石墨烯单层作为抗癌药物递送载体的计算研究。

本研究采用密度泛函理论（DFT）考察了石墨炔（GYN）作为Tioguanine （TG）药物载体的载药效率。研究人员分析了纯GYN、TG分子和TG@GYN复合物的相互作用能、电学性质，以确定它们作为载体的有效性。构型a利用氮和硫原子相互作用，被认为是三个考虑的TG位点中最合适的。TG药物与GYN的气相相互作用导致吸附能约为-1.64 eV。该研究利用非共价相互作用（NCI）分析来评估GYN和TG药物之间的相互作用，表明TG@GYN复合物的相互作用力较弱。HOMO-LUMO和电荷分解分析描述了在TG@GYN形成过程中从TG分子到纯GYN的电荷转移。研究结果表明，GYN可以作为一种有希望的运载和递送TG药物的候选材料，从而进一步研究用于药物运输的类似二维纳米材料。
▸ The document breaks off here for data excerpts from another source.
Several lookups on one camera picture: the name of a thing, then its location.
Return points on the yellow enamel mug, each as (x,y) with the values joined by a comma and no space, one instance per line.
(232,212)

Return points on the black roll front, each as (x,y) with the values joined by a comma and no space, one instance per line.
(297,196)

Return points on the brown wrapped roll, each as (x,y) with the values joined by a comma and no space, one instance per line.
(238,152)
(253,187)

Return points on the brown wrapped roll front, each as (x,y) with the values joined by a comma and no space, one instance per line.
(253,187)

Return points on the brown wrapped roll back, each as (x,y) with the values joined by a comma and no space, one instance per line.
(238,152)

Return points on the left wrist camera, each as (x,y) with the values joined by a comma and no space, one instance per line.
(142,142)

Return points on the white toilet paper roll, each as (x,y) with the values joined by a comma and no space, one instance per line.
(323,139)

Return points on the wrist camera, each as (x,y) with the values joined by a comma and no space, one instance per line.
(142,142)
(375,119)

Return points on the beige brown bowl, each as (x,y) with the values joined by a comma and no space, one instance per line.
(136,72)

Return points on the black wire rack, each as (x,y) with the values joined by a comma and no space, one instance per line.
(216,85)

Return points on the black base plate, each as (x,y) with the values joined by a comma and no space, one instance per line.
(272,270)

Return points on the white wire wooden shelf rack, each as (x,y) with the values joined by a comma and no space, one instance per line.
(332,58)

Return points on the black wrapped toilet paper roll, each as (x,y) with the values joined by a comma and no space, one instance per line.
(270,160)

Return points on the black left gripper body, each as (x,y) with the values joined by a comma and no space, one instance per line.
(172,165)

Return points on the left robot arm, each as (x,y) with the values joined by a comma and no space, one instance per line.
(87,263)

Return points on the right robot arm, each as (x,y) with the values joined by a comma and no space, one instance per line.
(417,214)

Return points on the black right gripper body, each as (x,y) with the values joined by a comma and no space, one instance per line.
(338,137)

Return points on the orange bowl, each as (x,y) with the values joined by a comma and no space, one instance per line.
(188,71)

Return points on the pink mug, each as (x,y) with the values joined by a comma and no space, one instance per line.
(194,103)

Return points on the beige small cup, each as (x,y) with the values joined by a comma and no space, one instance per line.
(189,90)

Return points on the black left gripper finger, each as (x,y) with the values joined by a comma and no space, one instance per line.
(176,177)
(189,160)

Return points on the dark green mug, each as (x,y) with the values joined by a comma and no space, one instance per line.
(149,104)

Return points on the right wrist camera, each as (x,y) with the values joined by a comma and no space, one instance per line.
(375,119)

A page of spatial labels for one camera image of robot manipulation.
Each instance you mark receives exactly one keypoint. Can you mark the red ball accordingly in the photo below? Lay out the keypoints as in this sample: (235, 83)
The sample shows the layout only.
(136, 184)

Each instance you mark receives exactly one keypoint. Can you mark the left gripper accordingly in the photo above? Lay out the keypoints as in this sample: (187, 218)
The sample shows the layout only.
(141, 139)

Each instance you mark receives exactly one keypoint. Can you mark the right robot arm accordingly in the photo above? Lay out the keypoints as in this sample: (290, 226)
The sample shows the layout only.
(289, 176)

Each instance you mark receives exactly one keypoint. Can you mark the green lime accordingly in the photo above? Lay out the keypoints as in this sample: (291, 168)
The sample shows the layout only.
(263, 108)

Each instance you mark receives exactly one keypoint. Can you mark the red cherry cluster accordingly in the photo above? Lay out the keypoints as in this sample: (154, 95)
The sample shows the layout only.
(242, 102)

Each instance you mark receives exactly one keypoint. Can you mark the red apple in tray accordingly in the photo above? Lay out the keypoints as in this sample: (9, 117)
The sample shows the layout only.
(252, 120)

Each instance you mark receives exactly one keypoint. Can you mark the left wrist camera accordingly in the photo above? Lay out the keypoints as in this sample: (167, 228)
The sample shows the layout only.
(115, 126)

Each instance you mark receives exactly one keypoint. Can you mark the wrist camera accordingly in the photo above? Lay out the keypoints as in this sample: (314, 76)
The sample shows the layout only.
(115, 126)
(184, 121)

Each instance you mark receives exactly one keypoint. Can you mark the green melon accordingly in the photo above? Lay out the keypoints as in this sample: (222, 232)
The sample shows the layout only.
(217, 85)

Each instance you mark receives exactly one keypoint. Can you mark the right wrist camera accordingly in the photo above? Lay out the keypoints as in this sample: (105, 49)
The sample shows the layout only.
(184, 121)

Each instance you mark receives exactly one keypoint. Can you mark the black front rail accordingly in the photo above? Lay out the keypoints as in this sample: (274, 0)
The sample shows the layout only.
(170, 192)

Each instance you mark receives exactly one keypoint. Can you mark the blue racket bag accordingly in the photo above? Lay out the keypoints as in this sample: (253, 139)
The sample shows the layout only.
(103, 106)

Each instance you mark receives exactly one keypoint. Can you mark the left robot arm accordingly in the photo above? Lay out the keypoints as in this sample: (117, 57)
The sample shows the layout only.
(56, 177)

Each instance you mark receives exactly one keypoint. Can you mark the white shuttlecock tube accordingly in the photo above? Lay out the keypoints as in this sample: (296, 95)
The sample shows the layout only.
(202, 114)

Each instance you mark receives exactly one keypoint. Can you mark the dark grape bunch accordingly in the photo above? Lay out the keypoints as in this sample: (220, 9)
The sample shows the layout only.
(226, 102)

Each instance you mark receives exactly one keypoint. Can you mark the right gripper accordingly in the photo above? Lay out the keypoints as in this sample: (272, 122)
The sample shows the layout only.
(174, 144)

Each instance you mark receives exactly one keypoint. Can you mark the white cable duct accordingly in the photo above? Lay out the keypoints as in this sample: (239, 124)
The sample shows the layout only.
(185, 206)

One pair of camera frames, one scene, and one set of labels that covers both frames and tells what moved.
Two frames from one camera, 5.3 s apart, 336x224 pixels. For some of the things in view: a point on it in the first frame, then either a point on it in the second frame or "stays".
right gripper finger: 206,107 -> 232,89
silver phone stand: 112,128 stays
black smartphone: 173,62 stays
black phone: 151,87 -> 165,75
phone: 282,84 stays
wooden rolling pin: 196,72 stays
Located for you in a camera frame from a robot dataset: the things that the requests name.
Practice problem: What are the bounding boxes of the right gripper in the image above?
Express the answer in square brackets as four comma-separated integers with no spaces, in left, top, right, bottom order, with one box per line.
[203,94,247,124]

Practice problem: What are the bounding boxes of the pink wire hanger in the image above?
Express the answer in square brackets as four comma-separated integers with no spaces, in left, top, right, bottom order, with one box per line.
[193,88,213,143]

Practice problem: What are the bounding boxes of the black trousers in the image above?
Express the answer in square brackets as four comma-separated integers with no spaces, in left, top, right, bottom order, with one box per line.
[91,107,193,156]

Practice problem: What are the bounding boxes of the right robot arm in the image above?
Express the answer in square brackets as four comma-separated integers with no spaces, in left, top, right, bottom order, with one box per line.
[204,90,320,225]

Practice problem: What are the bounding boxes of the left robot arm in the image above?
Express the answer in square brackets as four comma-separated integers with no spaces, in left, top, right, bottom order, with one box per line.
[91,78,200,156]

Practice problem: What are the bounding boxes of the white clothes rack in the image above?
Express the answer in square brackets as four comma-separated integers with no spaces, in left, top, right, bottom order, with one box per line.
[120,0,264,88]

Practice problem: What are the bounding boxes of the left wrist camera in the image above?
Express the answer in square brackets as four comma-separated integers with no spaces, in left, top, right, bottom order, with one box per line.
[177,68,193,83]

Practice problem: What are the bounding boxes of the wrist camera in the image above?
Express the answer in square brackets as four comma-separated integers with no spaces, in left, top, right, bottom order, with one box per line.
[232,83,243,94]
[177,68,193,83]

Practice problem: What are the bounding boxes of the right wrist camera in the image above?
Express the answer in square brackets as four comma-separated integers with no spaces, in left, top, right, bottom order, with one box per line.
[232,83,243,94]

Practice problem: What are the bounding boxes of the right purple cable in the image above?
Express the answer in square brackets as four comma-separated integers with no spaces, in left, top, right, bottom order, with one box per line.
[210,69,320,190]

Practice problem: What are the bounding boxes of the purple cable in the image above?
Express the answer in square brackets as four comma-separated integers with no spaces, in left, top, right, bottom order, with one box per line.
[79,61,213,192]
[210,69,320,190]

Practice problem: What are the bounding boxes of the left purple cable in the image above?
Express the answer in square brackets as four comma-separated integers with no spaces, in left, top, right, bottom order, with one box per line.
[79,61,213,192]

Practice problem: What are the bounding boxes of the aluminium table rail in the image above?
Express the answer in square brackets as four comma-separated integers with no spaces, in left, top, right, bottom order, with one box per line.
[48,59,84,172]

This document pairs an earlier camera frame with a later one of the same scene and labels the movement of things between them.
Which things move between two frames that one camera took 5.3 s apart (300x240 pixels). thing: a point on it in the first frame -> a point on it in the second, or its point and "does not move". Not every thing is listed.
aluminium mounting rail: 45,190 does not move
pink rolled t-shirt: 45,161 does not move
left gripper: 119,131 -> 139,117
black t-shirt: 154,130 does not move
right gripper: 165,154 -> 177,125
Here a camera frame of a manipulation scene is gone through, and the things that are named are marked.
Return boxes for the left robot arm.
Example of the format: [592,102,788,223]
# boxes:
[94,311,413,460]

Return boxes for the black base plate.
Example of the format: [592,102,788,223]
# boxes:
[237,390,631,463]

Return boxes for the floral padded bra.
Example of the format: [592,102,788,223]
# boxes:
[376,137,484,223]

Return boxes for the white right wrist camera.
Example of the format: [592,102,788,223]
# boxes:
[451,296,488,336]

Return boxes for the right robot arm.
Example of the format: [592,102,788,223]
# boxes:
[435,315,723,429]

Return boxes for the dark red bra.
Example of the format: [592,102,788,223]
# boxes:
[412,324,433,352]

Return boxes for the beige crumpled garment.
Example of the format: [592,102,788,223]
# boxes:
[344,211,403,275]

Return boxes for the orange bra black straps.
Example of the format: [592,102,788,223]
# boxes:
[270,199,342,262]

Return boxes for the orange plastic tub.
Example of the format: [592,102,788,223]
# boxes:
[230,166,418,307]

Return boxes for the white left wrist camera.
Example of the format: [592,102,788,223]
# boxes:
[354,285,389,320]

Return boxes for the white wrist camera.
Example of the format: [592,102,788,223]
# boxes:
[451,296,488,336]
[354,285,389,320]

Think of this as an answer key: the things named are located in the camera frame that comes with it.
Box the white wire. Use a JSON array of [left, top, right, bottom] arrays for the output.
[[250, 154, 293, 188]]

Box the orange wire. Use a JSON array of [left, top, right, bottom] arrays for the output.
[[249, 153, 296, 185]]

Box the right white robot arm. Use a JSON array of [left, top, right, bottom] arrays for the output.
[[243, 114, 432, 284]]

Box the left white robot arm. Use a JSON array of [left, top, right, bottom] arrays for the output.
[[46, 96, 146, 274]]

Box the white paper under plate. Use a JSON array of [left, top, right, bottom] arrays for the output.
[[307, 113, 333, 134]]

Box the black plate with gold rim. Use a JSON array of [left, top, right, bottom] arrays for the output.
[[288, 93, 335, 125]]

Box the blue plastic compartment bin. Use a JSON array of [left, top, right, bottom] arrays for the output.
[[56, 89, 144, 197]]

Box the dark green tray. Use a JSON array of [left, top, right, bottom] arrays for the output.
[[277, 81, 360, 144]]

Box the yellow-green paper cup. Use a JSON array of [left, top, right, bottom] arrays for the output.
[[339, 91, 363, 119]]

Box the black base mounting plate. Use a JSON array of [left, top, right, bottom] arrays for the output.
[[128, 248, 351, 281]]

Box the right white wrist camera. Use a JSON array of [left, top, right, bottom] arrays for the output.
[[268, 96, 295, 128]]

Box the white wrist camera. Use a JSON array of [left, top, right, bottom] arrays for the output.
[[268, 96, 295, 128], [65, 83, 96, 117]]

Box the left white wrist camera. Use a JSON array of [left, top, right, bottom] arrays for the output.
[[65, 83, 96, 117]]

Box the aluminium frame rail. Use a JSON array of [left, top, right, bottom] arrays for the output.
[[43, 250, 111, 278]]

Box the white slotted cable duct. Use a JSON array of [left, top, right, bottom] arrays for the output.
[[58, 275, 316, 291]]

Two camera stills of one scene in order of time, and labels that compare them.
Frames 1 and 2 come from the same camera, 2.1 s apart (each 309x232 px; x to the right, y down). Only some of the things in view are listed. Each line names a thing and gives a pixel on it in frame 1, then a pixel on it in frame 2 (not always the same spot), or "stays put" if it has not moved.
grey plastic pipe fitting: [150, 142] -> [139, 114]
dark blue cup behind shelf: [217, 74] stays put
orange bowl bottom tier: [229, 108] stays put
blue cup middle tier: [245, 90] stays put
本文章由计算机程序翻译，如有差异，请以英文原文为准。

求助全文

约1分钟内获得全文去求助

来源期刊

Computational Biology and Chemistry 生物-计算机：跨学科应用

CiteScore

6.10

自引率

3.20%

发文量

142

审稿时长

24 days

期刊介绍： Computational Biology and Chemistry publishes original research papers and review articles in all areas of computational life sciences. High quality research contributions with a major computational component in the areas of nucleic acid and protein sequence research, molecular evolution, molecular genetics (functional genomics and proteomics), theory and practice of either biology-specific or chemical-biology-specific modeling, and structural biology of nucleic acids and proteins are particularly welcome. Exceptionally high quality research work in bioinformatics, systems biology, ecology, computational pharmacology, metabolism, biomedical engineering, epidemiology, and statistical genetics will also be considered. Given their inherent uncertainty, protein modeling and molecular docking studies should be thoroughly validated. In the absence of experimental results for validation, the use of molecular dynamics simulations along with detailed free energy calculations, for example, should be used as complementary techniques to support the major conclusions. Submissions of premature modeling exercises without additional biological insights will not be considered. Review articles will generally be commissioned by the editors and should not be submitted to the journal without explicit invitation. However prospective authors are welcome to send a brief (one to three pages) synopsis, which will be evaluated by the editors.